Mirror a Binary Tree in DSA Javascript - Time & Space Complexity
We want to understand how the time needed to mirror a binary tree changes as the tree grows.
How does the work increase when the tree has more nodes?
Analyze the time complexity of the following code snippet.
function mirrorTree(node) {
if (node === null) return null;
const leftMirrored = mirrorTree(node.left);
const rightMirrored = mirrorTree(node.right);
node.left = rightMirrored;
node.right = leftMirrored;
return node;
}
This code swaps the left and right children of every node in the tree, creating a mirror image.
Identify the loops, recursion, array traversals that repeat.
- Primary operation: Recursive call on each node to swap children.
- How many times: Once per node in the tree.
Each node is visited once, so the work grows directly with the number of nodes.
| Input Size (n) | Approx.
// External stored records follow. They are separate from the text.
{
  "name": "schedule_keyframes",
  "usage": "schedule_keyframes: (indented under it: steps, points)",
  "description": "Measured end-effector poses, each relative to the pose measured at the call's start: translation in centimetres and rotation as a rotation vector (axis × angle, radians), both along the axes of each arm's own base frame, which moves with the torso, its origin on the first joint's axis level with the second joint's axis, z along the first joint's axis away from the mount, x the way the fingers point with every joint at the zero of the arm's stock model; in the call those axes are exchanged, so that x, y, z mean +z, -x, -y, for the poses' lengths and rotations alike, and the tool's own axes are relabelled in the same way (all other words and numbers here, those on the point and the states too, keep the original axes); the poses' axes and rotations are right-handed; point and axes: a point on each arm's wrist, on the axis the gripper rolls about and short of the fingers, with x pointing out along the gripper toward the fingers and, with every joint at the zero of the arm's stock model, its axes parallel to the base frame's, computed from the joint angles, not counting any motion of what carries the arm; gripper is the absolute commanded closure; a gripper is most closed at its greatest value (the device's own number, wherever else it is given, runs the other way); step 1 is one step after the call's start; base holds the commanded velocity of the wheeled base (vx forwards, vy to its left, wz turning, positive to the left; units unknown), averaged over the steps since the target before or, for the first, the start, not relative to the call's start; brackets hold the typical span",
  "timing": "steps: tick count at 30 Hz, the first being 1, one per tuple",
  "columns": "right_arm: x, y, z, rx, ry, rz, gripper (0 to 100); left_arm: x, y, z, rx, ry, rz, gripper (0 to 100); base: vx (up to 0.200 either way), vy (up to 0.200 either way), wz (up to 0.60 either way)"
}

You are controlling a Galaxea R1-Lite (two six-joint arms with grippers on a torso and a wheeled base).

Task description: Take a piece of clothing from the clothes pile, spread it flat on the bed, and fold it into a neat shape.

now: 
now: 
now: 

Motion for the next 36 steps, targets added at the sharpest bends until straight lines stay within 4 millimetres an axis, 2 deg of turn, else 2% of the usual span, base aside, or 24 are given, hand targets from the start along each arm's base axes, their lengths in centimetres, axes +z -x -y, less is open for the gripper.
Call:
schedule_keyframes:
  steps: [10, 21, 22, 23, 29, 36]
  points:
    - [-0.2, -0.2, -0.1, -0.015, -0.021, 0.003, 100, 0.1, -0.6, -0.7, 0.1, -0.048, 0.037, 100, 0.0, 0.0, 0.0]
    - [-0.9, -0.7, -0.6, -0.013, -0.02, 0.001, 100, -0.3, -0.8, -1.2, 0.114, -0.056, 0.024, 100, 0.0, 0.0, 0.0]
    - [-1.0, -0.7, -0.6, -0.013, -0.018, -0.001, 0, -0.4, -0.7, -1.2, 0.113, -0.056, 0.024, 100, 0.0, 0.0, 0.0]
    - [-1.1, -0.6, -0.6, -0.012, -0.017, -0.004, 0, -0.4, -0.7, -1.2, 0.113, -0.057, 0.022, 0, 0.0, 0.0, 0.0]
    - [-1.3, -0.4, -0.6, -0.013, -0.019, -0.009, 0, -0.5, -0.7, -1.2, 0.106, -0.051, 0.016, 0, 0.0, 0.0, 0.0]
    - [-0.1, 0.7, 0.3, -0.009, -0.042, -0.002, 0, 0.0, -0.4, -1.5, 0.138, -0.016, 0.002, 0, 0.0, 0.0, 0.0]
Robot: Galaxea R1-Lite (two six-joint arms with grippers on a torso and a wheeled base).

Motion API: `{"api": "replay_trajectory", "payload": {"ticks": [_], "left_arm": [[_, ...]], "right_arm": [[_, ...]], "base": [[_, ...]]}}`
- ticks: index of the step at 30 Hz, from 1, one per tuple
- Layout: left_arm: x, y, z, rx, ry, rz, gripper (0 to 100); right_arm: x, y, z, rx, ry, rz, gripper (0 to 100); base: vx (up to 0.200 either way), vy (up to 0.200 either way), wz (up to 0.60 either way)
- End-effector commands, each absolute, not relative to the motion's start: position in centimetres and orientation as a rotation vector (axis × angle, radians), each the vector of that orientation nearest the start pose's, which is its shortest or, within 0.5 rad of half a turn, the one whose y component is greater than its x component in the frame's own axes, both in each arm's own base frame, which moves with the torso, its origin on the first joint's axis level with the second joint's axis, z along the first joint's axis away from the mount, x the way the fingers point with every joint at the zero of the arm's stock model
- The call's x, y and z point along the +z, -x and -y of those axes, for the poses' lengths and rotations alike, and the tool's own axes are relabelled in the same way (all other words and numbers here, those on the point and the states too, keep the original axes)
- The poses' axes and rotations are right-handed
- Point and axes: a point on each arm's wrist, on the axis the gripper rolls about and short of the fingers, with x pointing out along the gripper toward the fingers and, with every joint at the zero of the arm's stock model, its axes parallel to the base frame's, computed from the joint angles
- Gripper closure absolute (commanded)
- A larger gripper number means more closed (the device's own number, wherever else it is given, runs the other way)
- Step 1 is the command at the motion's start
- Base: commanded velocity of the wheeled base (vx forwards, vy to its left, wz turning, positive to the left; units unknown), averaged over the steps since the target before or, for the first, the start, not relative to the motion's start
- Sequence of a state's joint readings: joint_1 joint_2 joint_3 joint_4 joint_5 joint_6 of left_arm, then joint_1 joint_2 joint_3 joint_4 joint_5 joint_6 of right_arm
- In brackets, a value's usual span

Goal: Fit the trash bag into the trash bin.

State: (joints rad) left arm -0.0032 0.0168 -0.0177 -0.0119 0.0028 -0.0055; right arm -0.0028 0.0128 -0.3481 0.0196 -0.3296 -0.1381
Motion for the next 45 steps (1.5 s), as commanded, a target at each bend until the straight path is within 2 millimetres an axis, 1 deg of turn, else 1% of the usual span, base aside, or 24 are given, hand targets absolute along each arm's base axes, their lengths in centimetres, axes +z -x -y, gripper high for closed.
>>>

Operations |
|---|---|
| 10 | About 10 swaps and recursive calls |
| 100 | About 100 swaps and recursive calls |
| 1000 | About 1000 swaps and recursive calls |
Pattern observation: The operations increase linearly as the tree size grows.
Time Complexity: O(n)
This means the time to mirror the tree grows directly with the number of nodes.
[X] Wrong: "Mirroring only changes the top nodes, so it takes constant time."
[OK] Correct: Every node must be visited and swapped, so the time depends on the total nodes, not just the top.
Understanding this helps you explain how recursive tree algorithms scale, a key skill in many coding challenges.
"What if we changed the tree to be a linked list (all nodes only have one child)? How would the time complexity change?"